§ **YOUR OBJECTIVE**:
Reproduce exactly the lines below from the one containing "(306, 141) long pressing: 6.0, 27.4, -5.3" through the one containing "(98, 138) clamp body: -105, 21, -17", including both, and nothing else.

§ **PROVIDED RECORDS**:
╭──

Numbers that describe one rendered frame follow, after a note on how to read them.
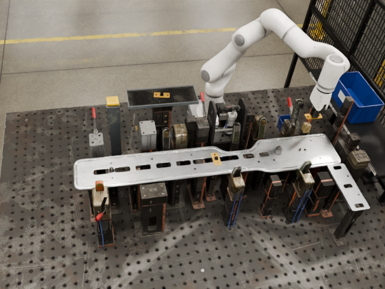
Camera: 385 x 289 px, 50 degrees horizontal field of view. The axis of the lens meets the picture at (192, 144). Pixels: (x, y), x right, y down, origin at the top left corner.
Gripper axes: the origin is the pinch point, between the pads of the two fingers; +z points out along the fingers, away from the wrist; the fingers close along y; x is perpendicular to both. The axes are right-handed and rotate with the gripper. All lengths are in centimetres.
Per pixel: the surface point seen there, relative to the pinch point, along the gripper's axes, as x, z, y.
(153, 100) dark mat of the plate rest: -75, 11, -31
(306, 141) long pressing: 6.0, 27.4, -5.3
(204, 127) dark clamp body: -50, 20, -16
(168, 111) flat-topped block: -67, 19, -30
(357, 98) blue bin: 51, 24, -32
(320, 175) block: 5.3, 29.2, 16.6
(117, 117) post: -94, 21, -30
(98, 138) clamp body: -105, 21, -17
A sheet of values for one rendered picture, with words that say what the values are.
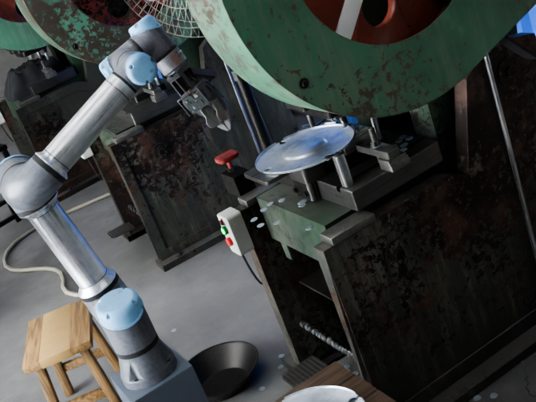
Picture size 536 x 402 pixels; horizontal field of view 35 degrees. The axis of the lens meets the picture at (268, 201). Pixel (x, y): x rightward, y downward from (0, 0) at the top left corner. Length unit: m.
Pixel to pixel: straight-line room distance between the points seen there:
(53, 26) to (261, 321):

╰──

§ **TASK SOLUTION**:
(306, 141) long pressing: 6.0, 27.4, -5.3
(204, 127) dark clamp body: -50, 20, -16
(168, 111) flat-topped block: -67, 19, -30
(357, 98) blue bin: 51, 24, -32
(320, 175) block: 5.3, 29.2, 16.6
(117, 117) post: -94, 21, -30
(98, 138) clamp body: -105, 21, -17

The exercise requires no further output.